This week’s Thursday Thirteen was once again inspired by some search terms that someone used to find this blog. They were looking for Pulitzer prize-winning books that had been made into films. So, I did a bit of research, and here is what I found.
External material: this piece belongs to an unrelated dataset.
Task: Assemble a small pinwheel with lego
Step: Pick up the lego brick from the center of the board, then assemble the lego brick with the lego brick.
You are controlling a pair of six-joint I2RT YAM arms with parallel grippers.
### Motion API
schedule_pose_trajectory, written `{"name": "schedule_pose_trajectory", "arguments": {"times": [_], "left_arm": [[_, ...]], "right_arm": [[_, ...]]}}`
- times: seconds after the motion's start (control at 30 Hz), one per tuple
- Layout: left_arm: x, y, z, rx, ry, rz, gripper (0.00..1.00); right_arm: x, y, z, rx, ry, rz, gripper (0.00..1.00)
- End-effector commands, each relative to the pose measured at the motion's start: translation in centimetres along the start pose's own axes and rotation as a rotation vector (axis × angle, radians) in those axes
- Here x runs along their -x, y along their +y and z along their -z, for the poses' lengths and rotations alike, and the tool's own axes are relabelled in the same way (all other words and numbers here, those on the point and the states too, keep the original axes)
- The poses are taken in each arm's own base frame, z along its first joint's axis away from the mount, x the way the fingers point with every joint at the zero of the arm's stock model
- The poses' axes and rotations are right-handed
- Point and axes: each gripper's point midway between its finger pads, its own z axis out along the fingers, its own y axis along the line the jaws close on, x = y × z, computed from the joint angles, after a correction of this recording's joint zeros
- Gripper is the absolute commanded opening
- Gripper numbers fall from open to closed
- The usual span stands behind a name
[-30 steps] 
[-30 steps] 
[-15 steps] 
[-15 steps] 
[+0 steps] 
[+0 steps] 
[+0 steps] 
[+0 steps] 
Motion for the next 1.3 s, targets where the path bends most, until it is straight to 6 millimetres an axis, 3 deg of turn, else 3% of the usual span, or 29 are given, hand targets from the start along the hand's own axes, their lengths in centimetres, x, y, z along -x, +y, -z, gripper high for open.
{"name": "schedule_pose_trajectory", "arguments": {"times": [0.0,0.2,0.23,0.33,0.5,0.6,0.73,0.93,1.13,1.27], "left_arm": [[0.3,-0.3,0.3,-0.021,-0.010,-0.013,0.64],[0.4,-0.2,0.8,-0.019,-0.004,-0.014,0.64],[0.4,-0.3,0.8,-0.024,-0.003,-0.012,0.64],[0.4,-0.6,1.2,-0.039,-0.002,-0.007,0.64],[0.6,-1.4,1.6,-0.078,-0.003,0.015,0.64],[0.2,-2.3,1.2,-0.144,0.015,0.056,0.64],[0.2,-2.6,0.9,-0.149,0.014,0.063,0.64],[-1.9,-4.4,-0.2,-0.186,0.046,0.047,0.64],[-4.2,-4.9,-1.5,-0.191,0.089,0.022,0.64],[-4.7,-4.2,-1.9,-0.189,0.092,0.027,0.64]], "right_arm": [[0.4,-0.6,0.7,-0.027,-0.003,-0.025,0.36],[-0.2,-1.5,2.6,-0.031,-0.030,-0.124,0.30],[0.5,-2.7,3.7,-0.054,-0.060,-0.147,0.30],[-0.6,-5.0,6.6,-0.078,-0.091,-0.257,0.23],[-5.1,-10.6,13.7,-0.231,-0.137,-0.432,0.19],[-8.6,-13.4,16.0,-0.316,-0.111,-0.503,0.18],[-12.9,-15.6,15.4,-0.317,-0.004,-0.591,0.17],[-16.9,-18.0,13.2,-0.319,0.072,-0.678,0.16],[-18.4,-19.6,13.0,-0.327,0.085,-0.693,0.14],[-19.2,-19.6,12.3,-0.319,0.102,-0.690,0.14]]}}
Some Pulitzer Prize Facts:
* “Pulitzer” is pronounced “Pull-it-sir.”
* The category for a Fiction novel was called Novel from 1917-1947 and Fiction 1948-present.
* The prize “for distinguished fiction by an American author, preferably dealing with American life” is Ten thousand dollars.
* The Pulitzer Prizes are named after the man who established the award, Joseph Pulitzer. He was a “passionate crusader against dishonest government” and consumate newspaper man.

13 books that won the Pulitzer Prize for Novels between 1917-1947, and have since been filmed: (long enough title for you?)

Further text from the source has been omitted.